We believe that the inclusion of other sensors will help to improve ECG devices’ capabilities to detect disorders. As noted by Sana et al [92], certain heart conditions are difficult to detect with ECG recordings [92]. Structural heart abnormalities can potentially be diagnosed with the help of other sensors (eg, by analyzing sound, accelerometer, and gyroscope recordings), which suggests that phonocardiograms or seismocardiograms could be added to the ECG recording [92]. We noted that, of the 58 devices included in this review, a few (n=2, 3%), such as the Eko DUO (Eko Devices Inc) and Coala Heart Monitor (Coala Life AB), already include these features. We also noted that there is a trend toward acquiring more information on the heart. During the systematic search, we came across prototypes, which included microphones, accelerometers, and gyroscope sensors, that are currently in development and in early stages of testing [93-97].

Conclusions

In this review, we have explored the current scope of mobile ECG devices available in the market for use at home.

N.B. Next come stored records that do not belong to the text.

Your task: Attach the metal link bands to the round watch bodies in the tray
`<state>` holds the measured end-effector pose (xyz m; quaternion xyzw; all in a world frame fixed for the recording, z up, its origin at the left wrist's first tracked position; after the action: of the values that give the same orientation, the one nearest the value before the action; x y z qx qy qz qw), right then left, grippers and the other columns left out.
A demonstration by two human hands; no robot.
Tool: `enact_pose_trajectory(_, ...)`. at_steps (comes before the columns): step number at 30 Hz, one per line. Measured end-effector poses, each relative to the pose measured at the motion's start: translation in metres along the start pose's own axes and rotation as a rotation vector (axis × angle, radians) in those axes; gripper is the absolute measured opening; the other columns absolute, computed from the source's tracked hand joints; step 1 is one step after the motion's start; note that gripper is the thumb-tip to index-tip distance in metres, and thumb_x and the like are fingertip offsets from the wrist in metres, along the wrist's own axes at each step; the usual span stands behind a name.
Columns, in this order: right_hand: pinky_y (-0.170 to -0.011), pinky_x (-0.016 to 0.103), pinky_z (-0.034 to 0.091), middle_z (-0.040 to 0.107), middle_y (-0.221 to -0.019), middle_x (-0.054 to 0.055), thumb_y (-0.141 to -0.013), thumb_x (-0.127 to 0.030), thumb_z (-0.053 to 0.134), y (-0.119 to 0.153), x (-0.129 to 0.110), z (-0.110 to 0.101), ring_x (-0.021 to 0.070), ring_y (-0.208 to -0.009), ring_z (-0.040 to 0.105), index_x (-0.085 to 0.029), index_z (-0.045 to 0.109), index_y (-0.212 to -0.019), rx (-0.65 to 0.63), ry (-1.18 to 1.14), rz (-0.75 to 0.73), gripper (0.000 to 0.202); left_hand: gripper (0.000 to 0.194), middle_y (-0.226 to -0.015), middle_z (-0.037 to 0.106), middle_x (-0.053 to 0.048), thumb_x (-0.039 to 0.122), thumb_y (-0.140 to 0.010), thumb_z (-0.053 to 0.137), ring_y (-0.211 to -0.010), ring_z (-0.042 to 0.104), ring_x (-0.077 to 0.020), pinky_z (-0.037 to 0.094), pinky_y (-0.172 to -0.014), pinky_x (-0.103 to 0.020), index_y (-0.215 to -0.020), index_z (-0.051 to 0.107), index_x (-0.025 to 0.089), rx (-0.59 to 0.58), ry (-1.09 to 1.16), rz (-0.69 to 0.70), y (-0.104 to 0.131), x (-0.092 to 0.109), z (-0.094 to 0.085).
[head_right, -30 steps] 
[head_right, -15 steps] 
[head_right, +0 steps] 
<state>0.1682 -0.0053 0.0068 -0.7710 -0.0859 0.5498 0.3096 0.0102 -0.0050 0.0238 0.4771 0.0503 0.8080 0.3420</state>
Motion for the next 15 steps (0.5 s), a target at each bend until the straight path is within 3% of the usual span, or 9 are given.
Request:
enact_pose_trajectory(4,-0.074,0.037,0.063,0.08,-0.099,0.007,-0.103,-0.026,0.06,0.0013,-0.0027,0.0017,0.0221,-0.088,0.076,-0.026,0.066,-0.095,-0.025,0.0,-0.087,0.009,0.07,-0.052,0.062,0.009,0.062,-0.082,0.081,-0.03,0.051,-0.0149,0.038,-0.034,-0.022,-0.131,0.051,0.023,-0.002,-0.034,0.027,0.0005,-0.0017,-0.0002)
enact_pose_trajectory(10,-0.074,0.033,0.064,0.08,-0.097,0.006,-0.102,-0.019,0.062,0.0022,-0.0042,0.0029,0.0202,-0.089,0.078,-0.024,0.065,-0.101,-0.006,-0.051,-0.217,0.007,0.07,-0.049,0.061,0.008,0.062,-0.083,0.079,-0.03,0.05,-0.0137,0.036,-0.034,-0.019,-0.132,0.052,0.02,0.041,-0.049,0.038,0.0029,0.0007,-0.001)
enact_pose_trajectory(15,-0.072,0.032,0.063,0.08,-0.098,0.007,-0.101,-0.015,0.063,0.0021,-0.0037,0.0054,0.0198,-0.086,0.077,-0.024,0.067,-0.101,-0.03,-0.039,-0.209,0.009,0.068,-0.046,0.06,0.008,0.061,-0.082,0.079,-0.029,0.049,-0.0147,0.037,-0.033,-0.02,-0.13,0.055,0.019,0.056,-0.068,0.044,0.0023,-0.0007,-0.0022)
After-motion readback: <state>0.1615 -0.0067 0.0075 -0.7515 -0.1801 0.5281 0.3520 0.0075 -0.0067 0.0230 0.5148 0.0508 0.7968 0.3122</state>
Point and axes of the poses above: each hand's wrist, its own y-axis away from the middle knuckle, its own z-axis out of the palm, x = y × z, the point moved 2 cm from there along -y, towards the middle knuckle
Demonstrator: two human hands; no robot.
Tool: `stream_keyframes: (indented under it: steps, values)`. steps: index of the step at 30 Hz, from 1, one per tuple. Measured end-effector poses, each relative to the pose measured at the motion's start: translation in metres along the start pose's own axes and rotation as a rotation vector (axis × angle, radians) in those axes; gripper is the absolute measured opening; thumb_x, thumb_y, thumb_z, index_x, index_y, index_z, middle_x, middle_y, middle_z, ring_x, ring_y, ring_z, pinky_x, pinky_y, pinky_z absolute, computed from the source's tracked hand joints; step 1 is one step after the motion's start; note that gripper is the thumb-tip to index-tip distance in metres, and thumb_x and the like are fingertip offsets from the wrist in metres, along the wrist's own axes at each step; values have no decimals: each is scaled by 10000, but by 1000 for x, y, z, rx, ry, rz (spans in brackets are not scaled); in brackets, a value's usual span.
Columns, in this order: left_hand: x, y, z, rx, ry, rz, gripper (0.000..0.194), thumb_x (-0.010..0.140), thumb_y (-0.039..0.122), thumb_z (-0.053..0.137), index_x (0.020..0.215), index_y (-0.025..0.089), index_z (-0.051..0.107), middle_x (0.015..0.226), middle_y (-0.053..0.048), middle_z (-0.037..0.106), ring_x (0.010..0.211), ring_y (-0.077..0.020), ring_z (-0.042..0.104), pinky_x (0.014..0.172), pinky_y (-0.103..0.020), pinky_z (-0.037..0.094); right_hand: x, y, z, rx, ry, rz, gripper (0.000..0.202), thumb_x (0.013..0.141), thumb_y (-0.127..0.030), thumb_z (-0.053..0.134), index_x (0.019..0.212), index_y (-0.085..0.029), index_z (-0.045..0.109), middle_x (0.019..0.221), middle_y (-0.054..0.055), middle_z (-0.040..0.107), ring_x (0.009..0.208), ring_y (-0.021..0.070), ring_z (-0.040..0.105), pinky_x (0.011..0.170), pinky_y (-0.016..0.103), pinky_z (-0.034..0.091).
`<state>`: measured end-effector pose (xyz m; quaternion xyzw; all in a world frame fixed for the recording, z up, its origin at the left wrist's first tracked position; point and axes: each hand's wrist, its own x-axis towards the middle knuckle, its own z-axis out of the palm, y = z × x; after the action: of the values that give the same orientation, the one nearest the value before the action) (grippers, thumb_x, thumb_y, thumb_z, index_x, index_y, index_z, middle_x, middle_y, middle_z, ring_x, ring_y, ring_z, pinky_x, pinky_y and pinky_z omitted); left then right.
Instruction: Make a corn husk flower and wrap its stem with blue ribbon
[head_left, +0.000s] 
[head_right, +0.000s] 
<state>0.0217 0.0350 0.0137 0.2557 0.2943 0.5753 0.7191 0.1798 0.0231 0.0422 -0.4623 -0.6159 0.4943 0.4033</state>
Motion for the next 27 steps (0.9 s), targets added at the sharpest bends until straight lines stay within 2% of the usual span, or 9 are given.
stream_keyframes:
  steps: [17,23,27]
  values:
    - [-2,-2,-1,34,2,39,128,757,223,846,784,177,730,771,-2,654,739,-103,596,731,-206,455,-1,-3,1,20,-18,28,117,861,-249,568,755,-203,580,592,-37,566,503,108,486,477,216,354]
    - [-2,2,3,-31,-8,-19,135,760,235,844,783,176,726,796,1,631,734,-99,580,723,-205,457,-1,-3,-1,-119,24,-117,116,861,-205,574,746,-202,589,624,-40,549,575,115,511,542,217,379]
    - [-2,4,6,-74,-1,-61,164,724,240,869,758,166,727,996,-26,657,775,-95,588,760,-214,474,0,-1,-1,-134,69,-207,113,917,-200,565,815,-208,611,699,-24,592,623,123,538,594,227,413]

We have summarized the usability, technical, and clinical characteristics that could allow selection of an ECG device for patients and home use. Devices available in the market are mainly intended for the detection of arrhythmias, more specifically AF, but no devices are intended for the detection of cardiac ischemic disorders. We showed that this is due to the capabilities of the devices, such as the limited measurement areas, limited number of electrodes, and recording capabilities. Clinical research concerning the devices has been primarily focused on rhythm disorders, with few studies focusing on other heart disorders, involving small test populations. Trends in the development of mobile ECG devices are inclusion of other sensors on ECG devices to increase cardiac information collected by them and a movement toward the inclusion of embedded algorithms, allowing the diagnosing of rhythm disorders.